S5-2: Evaluate statistical investigations or probability activities undertaken by others, including data collection methods, choice of measures, and validity of findings.

This means that students will evaluate the statistical investigation or probability activity undertaken by others by considering features of the investigation. These features include the appropriateness of sampling methods (for example number, representativeness), quality of the data collection (for example questions asked, accuracy of measurement, fairness of the experiment), choices of measures (types of questions, and responses allowed), data analysis (technology use, choice of displays) and the extent to which claims made are supported by the evidence. Together these factors should be used to evaluate the investigation as a whole. Supporting teaching resources.

Probability

S5-3: Compare and describe the variation between theoretical and experimental distributions in situations that involve elements of chance.

Students at Level Five understand that elements of chance have an effect on the certainty of results from surveys or experiments. Through examples from real life they should understand that statistics usually involves situations where the actual probabilities are not known, for example, probability of catching a disease. They should recognise situations where deterministic theoretical models are not possible, for example chance of a bus being early, and distinguish them from situations where probabilities can be reasoned from all the possibilities.
This means that students will identify the theoretical probabilities for situations involving chance by using proportions of possible outcomes.  For example, they will recognise that the probability of rolling an even number on a standard die is 1/2 because there are 6 possible outcomes and 3 of them are even, 3/6 = 1/2.
They will carry out experiments to test the probability of events and compare their results with theoretical probabilities.

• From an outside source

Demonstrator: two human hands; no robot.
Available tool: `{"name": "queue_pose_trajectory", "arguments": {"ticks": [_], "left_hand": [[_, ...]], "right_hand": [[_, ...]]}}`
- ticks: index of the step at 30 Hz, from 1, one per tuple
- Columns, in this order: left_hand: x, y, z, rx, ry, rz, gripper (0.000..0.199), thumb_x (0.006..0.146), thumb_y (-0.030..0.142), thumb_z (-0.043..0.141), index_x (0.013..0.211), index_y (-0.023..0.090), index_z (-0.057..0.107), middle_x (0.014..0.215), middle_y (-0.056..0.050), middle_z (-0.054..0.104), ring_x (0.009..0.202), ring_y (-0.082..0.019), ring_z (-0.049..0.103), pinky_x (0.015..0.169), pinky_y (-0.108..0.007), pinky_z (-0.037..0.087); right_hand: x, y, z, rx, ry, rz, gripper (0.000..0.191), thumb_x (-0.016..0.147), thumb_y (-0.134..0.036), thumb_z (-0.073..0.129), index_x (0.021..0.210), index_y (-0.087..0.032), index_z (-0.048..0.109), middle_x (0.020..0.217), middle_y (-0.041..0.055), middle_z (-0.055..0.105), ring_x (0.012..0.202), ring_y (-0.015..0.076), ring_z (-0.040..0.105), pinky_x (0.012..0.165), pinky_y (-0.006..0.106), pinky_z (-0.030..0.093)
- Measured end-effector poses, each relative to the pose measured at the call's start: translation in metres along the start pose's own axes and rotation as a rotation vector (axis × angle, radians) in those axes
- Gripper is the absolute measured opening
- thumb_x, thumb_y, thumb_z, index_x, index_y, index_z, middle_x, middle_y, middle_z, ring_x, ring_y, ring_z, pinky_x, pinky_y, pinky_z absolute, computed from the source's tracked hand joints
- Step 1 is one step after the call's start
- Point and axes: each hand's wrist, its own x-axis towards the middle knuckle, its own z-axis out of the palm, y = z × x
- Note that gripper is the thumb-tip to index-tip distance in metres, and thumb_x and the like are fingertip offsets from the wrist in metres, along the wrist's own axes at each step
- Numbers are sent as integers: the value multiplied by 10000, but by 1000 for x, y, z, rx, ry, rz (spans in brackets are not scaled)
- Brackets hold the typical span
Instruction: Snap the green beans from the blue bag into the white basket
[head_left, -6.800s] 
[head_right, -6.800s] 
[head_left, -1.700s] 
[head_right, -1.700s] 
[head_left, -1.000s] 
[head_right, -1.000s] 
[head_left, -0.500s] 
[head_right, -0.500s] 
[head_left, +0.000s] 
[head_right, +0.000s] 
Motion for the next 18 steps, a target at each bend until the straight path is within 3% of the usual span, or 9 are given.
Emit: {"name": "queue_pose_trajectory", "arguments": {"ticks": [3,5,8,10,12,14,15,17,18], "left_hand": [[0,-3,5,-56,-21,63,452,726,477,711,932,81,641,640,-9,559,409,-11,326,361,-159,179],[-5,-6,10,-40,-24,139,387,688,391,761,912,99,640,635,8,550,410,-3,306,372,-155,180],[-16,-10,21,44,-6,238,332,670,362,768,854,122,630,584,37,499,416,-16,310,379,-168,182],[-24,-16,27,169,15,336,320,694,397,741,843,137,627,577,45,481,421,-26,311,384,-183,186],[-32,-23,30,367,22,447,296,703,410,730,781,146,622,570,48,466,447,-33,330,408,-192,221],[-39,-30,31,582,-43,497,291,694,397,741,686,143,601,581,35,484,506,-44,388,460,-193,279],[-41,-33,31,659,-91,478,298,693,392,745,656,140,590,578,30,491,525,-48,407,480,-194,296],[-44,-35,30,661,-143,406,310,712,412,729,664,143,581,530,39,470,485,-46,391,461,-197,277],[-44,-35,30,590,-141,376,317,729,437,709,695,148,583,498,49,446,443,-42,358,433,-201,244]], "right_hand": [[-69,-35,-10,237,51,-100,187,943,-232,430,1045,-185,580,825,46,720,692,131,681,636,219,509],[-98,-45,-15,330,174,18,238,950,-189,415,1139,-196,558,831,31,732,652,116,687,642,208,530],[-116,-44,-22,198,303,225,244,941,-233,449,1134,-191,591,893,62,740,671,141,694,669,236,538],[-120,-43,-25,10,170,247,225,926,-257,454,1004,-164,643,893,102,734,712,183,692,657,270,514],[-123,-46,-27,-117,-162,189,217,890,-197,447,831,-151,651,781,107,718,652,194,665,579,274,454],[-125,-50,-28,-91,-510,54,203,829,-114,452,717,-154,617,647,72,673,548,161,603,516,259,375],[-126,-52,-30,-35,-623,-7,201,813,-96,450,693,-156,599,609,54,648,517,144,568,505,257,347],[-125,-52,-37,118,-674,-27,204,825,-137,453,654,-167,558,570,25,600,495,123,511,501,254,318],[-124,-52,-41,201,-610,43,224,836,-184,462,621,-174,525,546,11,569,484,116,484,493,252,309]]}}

They will understand that some variation between experimental estimates of probability and theoretical probabilities is normal, for example, when rolling a die 10 times they will not usually roll an even number 5 of the times.  They will understand that a larger sample is likely to provide a more accurate theoretical probability, proportionally speaking, than a small one. 
Students will also understand that the results of past trials in probability experiments do not impact on future events, for example the fact that an even number has been rolled three times in a row does not make it more likely that the fourth roll will be an odd number. Supporting teaching resources.
 

S5-4: Calculate probabilities, using fractions, percentages, and ratios.

This means that students will calculate probabilities for probability situations that involve two or more events.  These events may be independent (for example rolling two dice, or tossing two coins) or dependent (for example drawing two cards from a deck of cards without replacement, or choosing to students from the class at random).  They will be able to model these situations using models such as tree diagrams, tables and systematic lists and assign theoretical probabilities as proportions using fractions, percentages and ratios, for example the odds of winning the game are 2:3.
Students should also be able to estimate probabilities given results of sufficient trials. Such estimates are always approximate, and require use of equivalent proportions, for example an experiment results in a ratio of 43 blue: 79 red. An estimate of the probability of red is 2/3 or 67%. Supporting teaching resources.